TASK DESCRIPTION: Find the string "camera" in the records. Copy every line it appears in.

Top of INPUT MATERIAL

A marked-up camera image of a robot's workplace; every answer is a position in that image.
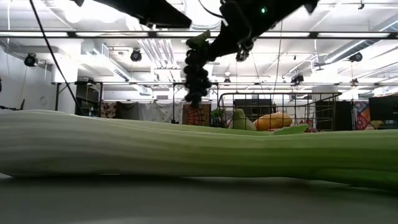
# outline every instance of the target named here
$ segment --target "orange pumpkin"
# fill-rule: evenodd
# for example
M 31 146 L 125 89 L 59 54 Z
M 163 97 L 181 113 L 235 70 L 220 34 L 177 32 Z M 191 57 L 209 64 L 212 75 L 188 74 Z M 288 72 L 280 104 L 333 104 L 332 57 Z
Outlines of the orange pumpkin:
M 285 113 L 267 114 L 255 120 L 254 126 L 258 131 L 270 131 L 272 129 L 289 127 L 293 120 Z

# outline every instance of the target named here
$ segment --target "ceiling light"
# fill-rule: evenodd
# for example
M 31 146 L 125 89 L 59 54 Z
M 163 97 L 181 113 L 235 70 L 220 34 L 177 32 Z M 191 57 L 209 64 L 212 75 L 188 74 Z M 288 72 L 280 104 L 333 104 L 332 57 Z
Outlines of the ceiling light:
M 45 35 L 47 37 L 68 37 L 68 33 L 66 32 L 46 32 Z M 0 37 L 43 37 L 43 34 L 38 32 L 0 32 Z
M 131 82 L 131 83 L 137 83 L 140 85 L 173 85 L 172 82 Z
M 135 37 L 135 38 L 145 38 L 148 37 L 147 32 L 77 32 L 76 36 L 84 37 L 84 38 L 95 38 L 95 37 L 112 37 L 112 38 L 126 38 L 126 37 Z
M 321 32 L 318 37 L 339 37 L 339 38 L 381 38 L 388 37 L 390 33 L 385 32 Z
M 76 9 L 76 11 L 65 11 L 65 18 L 68 22 L 75 24 L 83 19 L 83 12 L 80 9 Z
M 104 82 L 103 85 L 130 85 L 127 82 Z
M 104 23 L 116 21 L 121 14 L 114 8 L 93 0 L 85 0 L 81 9 L 85 19 L 97 19 Z
M 196 37 L 203 32 L 190 31 L 190 32 L 157 32 L 158 37 Z M 217 37 L 220 32 L 210 32 L 210 37 Z
M 308 37 L 309 32 L 265 32 L 260 37 Z

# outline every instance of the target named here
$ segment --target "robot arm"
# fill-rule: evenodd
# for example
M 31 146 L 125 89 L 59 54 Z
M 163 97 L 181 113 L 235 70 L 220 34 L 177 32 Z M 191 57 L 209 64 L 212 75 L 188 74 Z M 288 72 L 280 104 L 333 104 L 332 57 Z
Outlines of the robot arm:
M 82 6 L 85 0 L 72 0 Z M 139 19 L 142 25 L 158 28 L 186 28 L 191 20 L 166 0 L 94 0 Z
M 282 19 L 305 6 L 309 14 L 317 7 L 318 0 L 222 0 L 220 12 L 228 26 L 221 26 L 219 36 L 212 44 L 206 39 L 210 32 L 187 41 L 191 48 L 187 52 L 184 72 L 187 74 L 185 87 L 189 89 L 185 100 L 198 106 L 206 96 L 211 83 L 203 66 L 208 61 L 228 54 L 236 55 L 236 60 L 247 59 L 254 41 Z

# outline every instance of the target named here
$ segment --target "white wall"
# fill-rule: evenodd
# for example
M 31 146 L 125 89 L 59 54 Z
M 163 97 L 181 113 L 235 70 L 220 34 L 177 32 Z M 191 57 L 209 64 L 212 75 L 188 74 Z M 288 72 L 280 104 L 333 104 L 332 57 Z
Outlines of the white wall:
M 77 81 L 78 66 L 79 66 L 77 64 L 77 61 L 80 58 L 81 42 L 82 40 L 51 41 L 53 45 L 56 44 L 60 49 L 62 49 L 66 53 L 66 55 L 57 56 L 57 62 L 61 68 L 63 75 L 65 76 L 68 82 Z M 63 83 L 65 81 L 56 66 L 53 66 L 52 72 L 54 74 L 53 82 Z M 70 88 L 72 90 L 72 93 L 76 95 L 76 86 L 70 85 Z M 68 89 L 64 89 L 59 94 L 58 110 L 66 113 L 75 114 L 75 101 L 73 100 Z
M 51 85 L 51 72 L 46 74 L 39 67 L 27 68 L 21 59 L 6 54 L 0 48 L 0 77 L 0 105 L 19 108 L 25 99 L 25 110 L 55 109 L 56 87 Z

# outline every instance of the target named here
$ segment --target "ceiling duct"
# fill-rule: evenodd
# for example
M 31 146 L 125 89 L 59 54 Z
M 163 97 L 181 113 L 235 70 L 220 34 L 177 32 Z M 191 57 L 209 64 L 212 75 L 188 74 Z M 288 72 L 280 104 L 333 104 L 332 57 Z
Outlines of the ceiling duct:
M 191 1 L 185 0 L 185 13 L 192 20 L 191 29 L 193 30 L 215 30 L 221 27 L 221 19 L 210 15 L 202 7 L 206 7 L 211 12 L 218 12 L 221 6 L 220 1 L 201 0 Z
M 373 32 L 396 32 L 398 30 L 398 14 L 391 17 L 390 19 L 384 21 L 382 24 L 376 26 L 372 31 Z M 342 46 L 338 50 L 328 54 L 324 62 L 335 63 L 345 58 L 348 58 L 361 50 L 368 48 L 376 43 L 380 42 L 380 40 L 354 40 L 350 43 Z
M 143 30 L 138 20 L 133 17 L 126 18 L 126 25 L 129 30 Z M 160 53 L 159 48 L 157 48 L 153 39 L 152 40 L 139 39 L 138 44 L 141 46 L 144 52 L 148 55 L 151 62 L 154 63 L 157 68 L 166 66 L 164 60 L 162 60 L 162 54 Z
M 112 73 L 124 79 L 125 82 L 136 82 L 137 80 L 132 80 L 130 74 L 125 71 L 123 68 L 116 65 L 116 62 L 112 59 L 109 59 L 110 62 L 114 65 L 112 69 Z M 131 85 L 135 88 L 141 96 L 152 96 L 152 90 L 150 88 L 144 87 L 142 85 L 133 84 Z

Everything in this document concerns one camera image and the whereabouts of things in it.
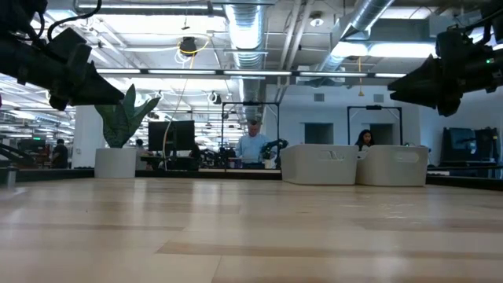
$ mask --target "blue shirt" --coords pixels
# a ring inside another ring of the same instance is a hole
[[[250,137],[249,134],[242,136],[236,146],[236,156],[243,159],[243,163],[258,163],[262,161],[260,150],[269,142],[263,134],[257,134],[255,137]]]

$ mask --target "ceiling duct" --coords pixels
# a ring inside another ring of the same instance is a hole
[[[332,42],[335,44],[332,52],[342,39],[368,39],[370,36],[370,28],[379,20],[384,11],[386,11],[394,1],[395,0],[358,0],[354,6],[354,11],[339,18],[332,29]],[[316,67],[316,71],[334,72],[340,67],[346,57],[333,56],[332,52]],[[333,86],[337,83],[337,81],[327,78],[313,79],[304,82],[305,85],[312,87]]]
[[[236,50],[261,50],[266,7],[257,5],[225,5],[229,19],[229,36]],[[233,53],[234,64],[240,70],[258,70],[263,68],[263,53]],[[263,79],[240,79],[239,91],[242,101],[264,101],[265,81]],[[244,107],[246,120],[261,119],[257,107]]]

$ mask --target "man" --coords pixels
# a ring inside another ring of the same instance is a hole
[[[248,123],[248,134],[242,136],[236,146],[236,156],[241,158],[243,169],[264,169],[260,156],[262,147],[269,142],[263,134],[259,134],[260,124],[256,120]]]
[[[64,146],[64,140],[58,139],[53,150],[52,168],[68,168],[68,149]]]
[[[151,152],[143,147],[143,140],[136,140],[136,170],[147,170],[148,164],[146,161],[141,161],[142,156],[151,156]]]

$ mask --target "wooden floor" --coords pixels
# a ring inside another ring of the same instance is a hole
[[[0,282],[503,282],[503,194],[137,178],[0,192]]]

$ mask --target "green leaf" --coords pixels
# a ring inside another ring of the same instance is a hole
[[[105,140],[108,143],[108,146],[111,148],[120,148],[120,141],[117,138],[116,133],[113,131],[113,129],[107,125],[103,125],[103,137],[105,137]]]
[[[112,148],[120,147],[120,142],[117,139],[117,134],[114,131],[114,125],[116,124],[115,117],[115,105],[95,105],[97,112],[103,119],[103,137],[107,141],[108,145]]]
[[[145,115],[149,114],[156,106],[157,103],[159,103],[160,97],[151,99],[150,101],[144,103],[142,106],[137,107],[136,111],[134,112],[134,117],[133,119],[130,120],[130,135],[133,136],[133,134],[136,132],[136,130],[140,127],[141,122],[143,118],[145,118]]]
[[[123,100],[124,112],[127,118],[133,118],[134,116],[134,102],[136,101],[136,88],[132,84],[126,92],[126,97]]]
[[[129,140],[129,138],[131,138],[132,136],[129,135],[129,126],[130,126],[129,119],[127,118],[126,111],[123,105],[116,106],[114,122],[115,124],[110,127],[116,133],[117,140],[120,143],[119,148],[122,148],[123,145],[127,142],[127,140]]]
[[[95,105],[94,108],[103,119],[103,123],[113,123],[115,105]]]

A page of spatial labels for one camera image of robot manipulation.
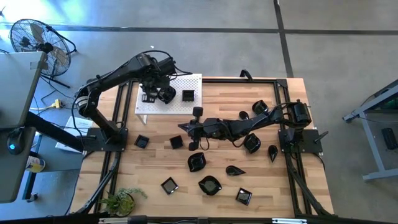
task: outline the wooden table
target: wooden table
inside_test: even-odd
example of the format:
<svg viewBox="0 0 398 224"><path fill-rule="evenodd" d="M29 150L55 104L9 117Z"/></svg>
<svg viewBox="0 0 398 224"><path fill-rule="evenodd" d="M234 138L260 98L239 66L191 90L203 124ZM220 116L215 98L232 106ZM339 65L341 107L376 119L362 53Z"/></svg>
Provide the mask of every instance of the wooden table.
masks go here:
<svg viewBox="0 0 398 224"><path fill-rule="evenodd" d="M302 78L288 78L287 83L292 101L300 98L302 102L308 103ZM153 115L149 117L147 125L143 125L134 115L137 88L138 85L134 85L132 91L127 122L129 139L122 154L116 184L116 191L121 187L140 187L148 195L148 199L139 195L134 197L137 206L131 215L246 218L294 215L284 155L279 150L279 155L273 163L268 156L267 149L271 144L279 148L279 125L254 132L262 142L261 148L254 154L248 154L243 147L235 148L229 141L212 139L209 140L208 151L199 149L191 152L188 150L191 140L177 124L189 122L193 116ZM117 88L113 88L101 95L98 109L108 119L111 119L113 113L116 92ZM264 100L270 109L275 106L274 87L258 83L204 83L202 121L209 117L239 119L238 113L242 110L253 116L251 106L258 100ZM139 134L150 138L146 149L134 145ZM177 135L182 136L184 147L173 150L169 139ZM205 153L207 165L203 170L191 173L187 159L196 152ZM81 208L97 188L103 157L103 152L95 152L83 161L71 211ZM302 154L302 160L309 189L324 208L333 213L325 173L319 158L313 154ZM246 174L237 177L227 176L225 168L229 165L241 168ZM215 196L205 195L198 186L198 181L207 175L216 177L223 186ZM167 195L160 186L169 177L180 186L171 195ZM235 201L240 187L252 192L248 206ZM301 190L298 190L297 194L300 207L304 211Z"/></svg>

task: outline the potted plant
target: potted plant
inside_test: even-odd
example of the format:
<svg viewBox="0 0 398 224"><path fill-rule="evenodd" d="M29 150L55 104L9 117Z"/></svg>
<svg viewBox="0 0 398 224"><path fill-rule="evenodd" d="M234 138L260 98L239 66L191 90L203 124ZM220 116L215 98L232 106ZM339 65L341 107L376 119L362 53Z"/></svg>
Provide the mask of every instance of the potted plant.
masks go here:
<svg viewBox="0 0 398 224"><path fill-rule="evenodd" d="M104 198L99 202L106 204L105 212L108 212L110 215L114 215L116 217L126 217L128 216L136 203L132 194L141 194L144 198L148 196L141 189L133 188L133 189L124 189L121 188L114 195L108 193L108 198Z"/></svg>

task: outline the white pegboard
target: white pegboard
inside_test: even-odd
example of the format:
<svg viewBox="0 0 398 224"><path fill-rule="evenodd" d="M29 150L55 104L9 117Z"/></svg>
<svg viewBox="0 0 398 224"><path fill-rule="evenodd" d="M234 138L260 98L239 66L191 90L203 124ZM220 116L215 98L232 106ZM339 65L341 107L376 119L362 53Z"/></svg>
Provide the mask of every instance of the white pegboard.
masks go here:
<svg viewBox="0 0 398 224"><path fill-rule="evenodd" d="M195 106L201 106L201 74L185 75L170 81L176 93L174 99L165 104L159 99L155 103L142 102L142 88L138 88L136 114L192 114ZM195 90L195 101L183 102L182 90Z"/></svg>

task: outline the fan guard
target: fan guard
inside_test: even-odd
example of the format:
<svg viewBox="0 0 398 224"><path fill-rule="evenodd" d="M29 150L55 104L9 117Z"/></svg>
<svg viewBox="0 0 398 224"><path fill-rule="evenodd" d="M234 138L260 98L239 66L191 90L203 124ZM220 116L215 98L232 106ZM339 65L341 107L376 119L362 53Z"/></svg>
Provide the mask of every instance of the fan guard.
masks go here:
<svg viewBox="0 0 398 224"><path fill-rule="evenodd" d="M33 19L21 19L10 31L12 47L16 52L43 51L47 54L49 68L42 70L50 77L64 74L71 61L68 45L51 26Z"/></svg>

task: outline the concrete floor
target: concrete floor
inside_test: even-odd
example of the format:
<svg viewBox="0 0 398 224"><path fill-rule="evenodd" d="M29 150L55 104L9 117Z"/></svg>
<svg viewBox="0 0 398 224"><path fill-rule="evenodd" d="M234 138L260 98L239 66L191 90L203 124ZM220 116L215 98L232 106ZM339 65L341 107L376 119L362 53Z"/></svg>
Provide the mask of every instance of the concrete floor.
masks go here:
<svg viewBox="0 0 398 224"><path fill-rule="evenodd" d="M94 27L278 28L272 0L29 2L34 4L16 0L6 3L4 17L0 17L0 49L12 51L8 30L1 30L1 23L27 17L49 24ZM286 29L398 29L395 0L279 2ZM72 86L71 90L60 88L70 96L88 78L112 70L151 46L170 52L180 68L204 75L235 77L240 69L246 68L255 77L286 77L278 34L61 33L74 41L79 50L73 55L68 72L60 77ZM397 36L287 35L287 44L294 77L304 78L315 125L320 131L329 131L322 143L335 213L341 217L396 222L398 178L362 181L363 174L376 171L376 164L361 123L346 124L341 117L398 77ZM49 91L46 83L39 83L35 95L41 98ZM62 95L53 95L48 101L56 98L66 100ZM43 114L45 119L58 124L66 123L69 116L68 110ZM77 167L80 165L76 156L61 156ZM396 153L390 157L398 161ZM35 188L49 187L39 192L40 200L28 204L19 195L14 203L0 204L0 220L63 215L72 198L77 174L77 170L41 174ZM51 195L58 197L50 200ZM17 212L21 208L26 212Z"/></svg>

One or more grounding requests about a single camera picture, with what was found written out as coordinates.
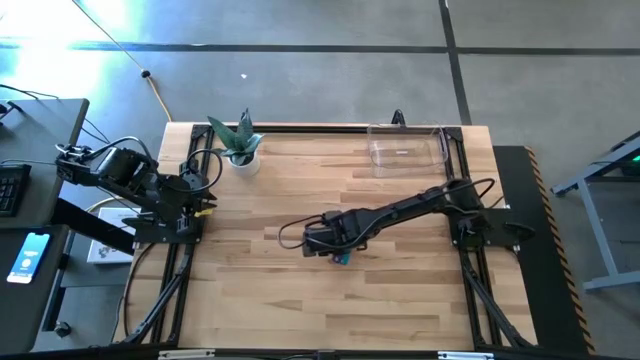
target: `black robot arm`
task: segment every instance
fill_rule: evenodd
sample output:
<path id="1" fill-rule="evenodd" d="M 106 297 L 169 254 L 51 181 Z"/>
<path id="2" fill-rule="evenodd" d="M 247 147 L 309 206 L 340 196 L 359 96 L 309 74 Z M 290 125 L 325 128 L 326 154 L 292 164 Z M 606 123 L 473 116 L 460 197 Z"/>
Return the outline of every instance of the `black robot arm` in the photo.
<path id="1" fill-rule="evenodd" d="M 328 211 L 320 220 L 308 223 L 303 234 L 304 256 L 341 255 L 351 249 L 364 250 L 367 241 L 389 226 L 399 224 L 419 216 L 442 213 L 454 216 L 464 215 L 472 226 L 486 226 L 478 210 L 482 202 L 475 185 L 489 182 L 484 179 L 471 182 L 467 179 L 451 180 L 442 186 L 435 186 L 418 195 L 382 206 L 377 209 L 351 209 L 346 212 Z"/>
<path id="2" fill-rule="evenodd" d="M 115 145 L 137 141 L 144 154 Z M 139 205 L 142 213 L 123 222 L 136 229 L 139 242 L 195 242 L 198 212 L 215 206 L 215 196 L 197 169 L 197 160 L 189 156 L 180 165 L 179 174 L 161 174 L 158 163 L 137 138 L 125 137 L 100 149 L 86 146 L 57 146 L 60 178 L 72 184 L 98 187 Z"/>

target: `yellow and black warning tape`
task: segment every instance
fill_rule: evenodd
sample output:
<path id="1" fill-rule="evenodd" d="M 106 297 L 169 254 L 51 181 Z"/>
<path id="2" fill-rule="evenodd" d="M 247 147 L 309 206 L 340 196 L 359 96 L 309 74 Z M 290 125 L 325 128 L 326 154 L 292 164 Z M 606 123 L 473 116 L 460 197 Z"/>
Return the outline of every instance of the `yellow and black warning tape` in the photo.
<path id="1" fill-rule="evenodd" d="M 578 291 L 576 289 L 575 282 L 573 281 L 571 270 L 569 270 L 569 263 L 567 262 L 567 256 L 565 255 L 565 252 L 564 252 L 564 246 L 562 245 L 560 232 L 558 231 L 558 224 L 556 223 L 556 219 L 553 216 L 551 203 L 549 202 L 549 197 L 547 196 L 547 187 L 544 185 L 544 182 L 542 181 L 542 175 L 540 174 L 540 169 L 538 168 L 538 161 L 536 160 L 536 155 L 533 153 L 533 150 L 530 147 L 525 147 L 525 149 L 527 149 L 527 152 L 529 152 L 529 159 L 531 160 L 533 175 L 536 178 L 536 182 L 538 183 L 540 196 L 542 197 L 542 202 L 544 203 L 544 210 L 547 213 L 547 220 L 549 221 L 549 227 L 551 229 L 551 233 L 553 234 L 553 241 L 556 244 L 556 250 L 558 251 L 558 255 L 560 256 L 560 264 L 564 269 L 564 277 L 565 277 L 565 280 L 567 281 L 567 287 L 569 288 L 569 292 L 571 293 L 571 300 L 573 301 L 576 315 L 578 316 L 578 323 L 582 328 L 583 337 L 585 342 L 587 343 L 587 351 L 589 352 L 589 354 L 594 355 L 596 353 L 596 349 L 595 349 L 595 346 L 593 345 L 593 341 L 591 340 L 591 333 L 589 333 L 589 329 L 587 327 L 587 318 L 584 315 L 584 311 L 582 309 L 582 303 L 580 302 L 580 298 L 578 297 Z"/>

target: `smartphone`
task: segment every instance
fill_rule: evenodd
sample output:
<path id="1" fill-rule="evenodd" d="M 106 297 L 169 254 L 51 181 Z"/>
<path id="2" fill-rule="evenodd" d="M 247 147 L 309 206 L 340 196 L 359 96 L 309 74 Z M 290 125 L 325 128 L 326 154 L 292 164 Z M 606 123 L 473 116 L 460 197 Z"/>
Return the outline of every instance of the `smartphone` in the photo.
<path id="1" fill-rule="evenodd" d="M 17 284 L 28 284 L 38 270 L 40 259 L 49 243 L 49 234 L 29 233 L 22 244 L 16 262 L 13 263 L 7 281 Z"/>

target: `concrete floor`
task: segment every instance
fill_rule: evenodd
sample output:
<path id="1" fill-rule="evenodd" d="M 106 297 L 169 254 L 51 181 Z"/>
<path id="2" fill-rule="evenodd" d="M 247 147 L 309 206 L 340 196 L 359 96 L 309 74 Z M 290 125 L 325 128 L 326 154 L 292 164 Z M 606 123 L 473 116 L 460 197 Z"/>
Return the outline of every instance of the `concrete floor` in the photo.
<path id="1" fill-rule="evenodd" d="M 153 44 L 444 46 L 437 0 L 84 0 L 120 41 Z M 633 0 L 449 0 L 458 46 L 637 48 Z M 125 54 L 73 51 L 107 41 L 70 2 L 0 5 L 0 82 L 60 97 L 86 97 L 88 118 L 110 138 L 135 135 L 157 153 L 166 116 Z M 460 124 L 446 54 L 133 52 L 151 70 L 174 119 L 387 122 L 402 108 L 410 123 Z M 528 145 L 551 186 L 638 130 L 638 56 L 461 55 L 473 124 L 498 145 Z M 0 90 L 0 98 L 22 98 Z M 82 135 L 81 142 L 97 145 Z M 65 186 L 87 206 L 104 194 Z M 582 202 L 552 199 L 577 285 L 605 274 Z M 633 262 L 626 262 L 633 268 Z M 36 349 L 108 343 L 119 288 L 70 292 L 63 317 L 79 329 L 43 335 Z M 598 353 L 638 358 L 640 286 L 582 294 Z"/>

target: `wooden table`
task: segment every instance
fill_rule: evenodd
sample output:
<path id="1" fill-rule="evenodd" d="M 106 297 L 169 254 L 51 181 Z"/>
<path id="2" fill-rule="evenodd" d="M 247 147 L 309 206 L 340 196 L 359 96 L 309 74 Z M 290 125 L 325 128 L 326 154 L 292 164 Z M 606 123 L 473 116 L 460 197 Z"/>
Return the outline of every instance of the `wooden table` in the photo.
<path id="1" fill-rule="evenodd" d="M 161 172 L 177 173 L 192 126 L 167 124 Z M 491 204 L 502 190 L 489 130 L 464 126 L 462 132 L 472 178 L 498 180 L 483 198 Z M 216 140 L 214 147 L 219 146 Z M 299 249 L 282 249 L 276 241 L 279 227 L 290 221 L 327 210 L 378 207 L 441 185 L 443 167 L 428 175 L 375 178 L 363 134 L 269 133 L 259 155 L 262 167 L 256 176 L 238 178 L 225 168 L 212 189 L 218 208 L 196 247 L 180 347 L 472 348 L 460 261 L 443 215 L 383 230 L 347 266 L 303 258 Z M 218 165 L 211 164 L 209 174 L 215 174 Z M 293 244 L 301 233 L 301 226 L 292 227 L 284 238 Z M 130 328 L 156 300 L 166 252 L 167 246 L 157 245 L 135 276 Z M 489 248 L 487 259 L 497 303 L 535 342 L 516 257 Z M 489 339 L 486 312 L 483 307 L 478 311 Z M 164 334 L 172 314 L 170 304 Z M 121 329 L 118 334 L 116 339 L 122 338 Z"/>

Bottom of INPUT MATERIAL

ANSWER TO THIS TASK:
A marked-up camera image of a robot's workplace; every answer is a position in that image.
Everything in this document concerns one camera image and the whereabouts of things in it.
A page of spatial labels for one camera image of robot manipulation.
One or more grounding requests about a single camera picture, with what was found written out as coordinates.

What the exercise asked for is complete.